Cuatro gatos puño en alto…

… y los mozos repartiendo leña por orden de la autoridad. Catalana, por su puesto. Con sus heridos y todo, pero de eso no se habla porque hay cosas más importantes como es señalar a los traidores que han vendido la república catalana a cambio de no ir a prisión. Unos cobardes y no como el valiente presidente legítimo, que se acogió a Bruselas por verse tratado con garantías. O los valientes de la CUP – más aseaditos que la Gabriel y sus ogresas – que, no teniendo responsabilidad alguna, azuzan a los demás para que acaben en prisión acompañando al pobre Junqueras, que va a empalmar la preventiva con el cumplimiento y se le va a hacer la cosa larga que la cosa del negro del wasap.

Hay que ver cómo ha cambiado el cuento. Los enchulados indepes, que pensaban hacer historia y poner en su sitio a la  España franquista, andan ahora llamando cobarde a Torrent – eso los más tibios – y viéndose venir lo que ERC ansiaba desde el primer momento: proponer a un candidato propio y dejar hablando solos a los del PDeCat, y al Puchi mucho peor: hablando solo en mitad de Bruselas y con perspectiva de estar allí un mínimo de 20 años antes de volver a pisar las hojas muertas de su añorada Gerona.

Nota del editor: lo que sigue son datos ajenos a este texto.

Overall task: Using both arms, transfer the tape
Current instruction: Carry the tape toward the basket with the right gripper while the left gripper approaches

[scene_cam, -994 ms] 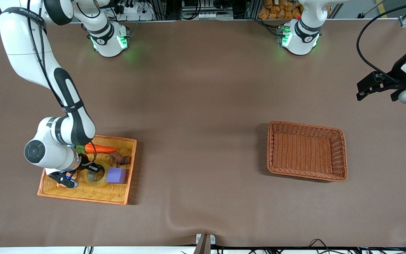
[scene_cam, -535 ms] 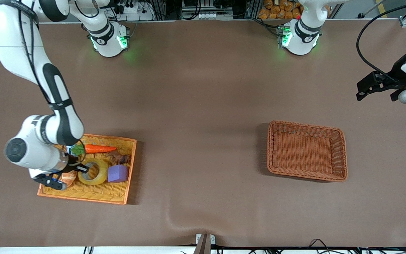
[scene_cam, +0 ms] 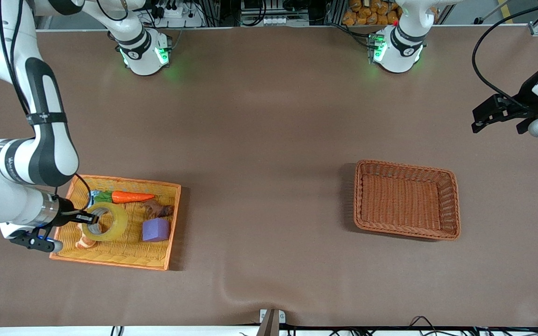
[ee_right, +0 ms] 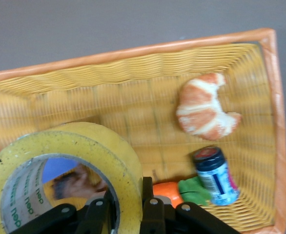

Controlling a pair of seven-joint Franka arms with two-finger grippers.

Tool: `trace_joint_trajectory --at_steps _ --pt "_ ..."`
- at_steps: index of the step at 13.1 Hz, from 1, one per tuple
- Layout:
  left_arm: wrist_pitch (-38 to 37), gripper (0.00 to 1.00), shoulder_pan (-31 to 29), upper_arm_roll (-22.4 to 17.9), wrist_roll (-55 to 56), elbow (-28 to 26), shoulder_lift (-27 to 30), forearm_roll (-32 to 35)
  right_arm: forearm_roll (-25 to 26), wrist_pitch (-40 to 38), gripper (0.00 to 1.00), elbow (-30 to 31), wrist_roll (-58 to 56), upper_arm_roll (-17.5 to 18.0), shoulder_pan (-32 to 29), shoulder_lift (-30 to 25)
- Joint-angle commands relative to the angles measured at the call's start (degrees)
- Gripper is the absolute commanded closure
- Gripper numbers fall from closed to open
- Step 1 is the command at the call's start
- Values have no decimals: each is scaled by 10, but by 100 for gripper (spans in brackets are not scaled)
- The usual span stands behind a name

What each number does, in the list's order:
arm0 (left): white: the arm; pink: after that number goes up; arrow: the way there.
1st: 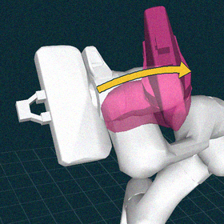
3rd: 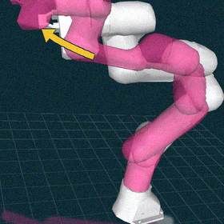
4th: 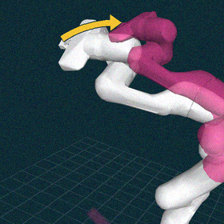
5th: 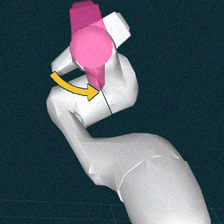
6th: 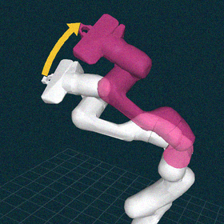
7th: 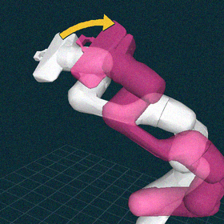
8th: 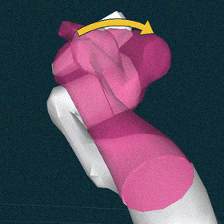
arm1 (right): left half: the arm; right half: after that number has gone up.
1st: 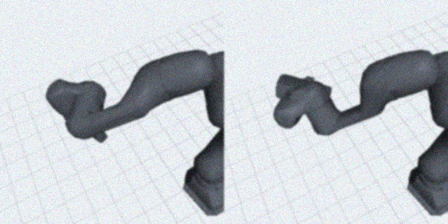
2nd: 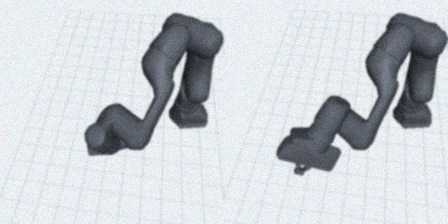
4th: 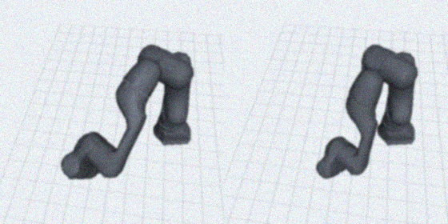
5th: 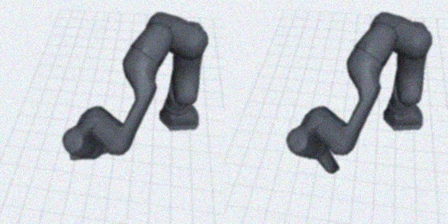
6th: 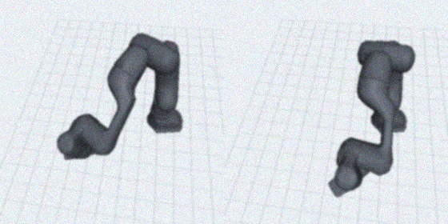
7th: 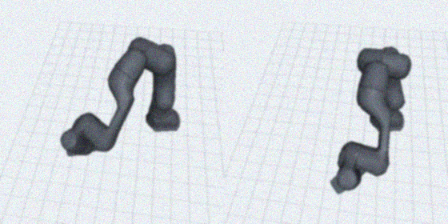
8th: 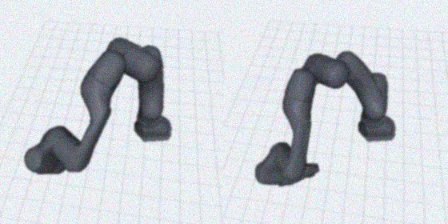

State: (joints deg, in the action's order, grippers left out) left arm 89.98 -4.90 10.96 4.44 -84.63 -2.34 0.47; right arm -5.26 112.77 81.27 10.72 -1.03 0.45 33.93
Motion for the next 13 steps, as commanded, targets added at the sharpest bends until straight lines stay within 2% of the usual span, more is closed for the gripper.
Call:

Y no será que no se lo advertimos en todos los idiomas imaginables y desde todas las “sensibilidades”. Pero ellos siguieron ciegos ante lo evidente y, peor, ciegos ante su propia ceguera. Pero se ha terminado. Lo de los mensajes a Toni Comín, que el propio Comín ha confirmado (tontamente) mientras los fieles devotos intentaban descafeinar la ruina alegando que los mensajes se habían sacado de contexto, pone bien a las claras que el asunto se ha acabado. Sí, ya sabemos que Puchi parece humano – él asegura que lo es -, que puede tener dudas y hasta puede que le huela el aliento y tenga flatulencia natural; lo que sí sabemos todos es que él ya se sabe políticamente muerto y que el futuro consiste en seguir en Bélgica, siempre que Bélgica siga existiendo, o volver para ser un presidiario más, un tipo que alega como coartada unas urnas que se fabricaron rellenas de votos mentirosos en un prodigio de anticipación a falta sólo de refinar, de darle el toque último a unas cifras falsas como la Donación de Constantino.

Teníamos razón los que anticipamos que no vendría un día de liberación en que cayera la Constitución española y sus instituciones. Que no íbamos a ver una república catalana independiente y miembro de pleno derecho en la UE. Que Cataluña no era esa nación ninguneada por nadie si no es por los delirantes artífices del proceso maldito que, al final, ha de arramblar con todos ellos.

Si fueran devotos mafiosos esto se simplificaría mucho porque ya andarían matándose de muy mala manera, pero no dan ni para eso. Sólo les queda Rufián, que se despierta y ve que los 70 indepes siguen ahí, dispuestos a amargarnos la vida unas semanas más pero sin esperanza de recorrido alguno. Y menos para los tres compañeros de fuga que han renunciado a su casa, su familia, su trabajo y su acta. ¿Pueden esperar que los del PDeCat que no han sido ni para pagarle la multa al más que chulo Mas, los mantengan 20 años en Bruselas?

Patético. Es el final patético que cabía esperar.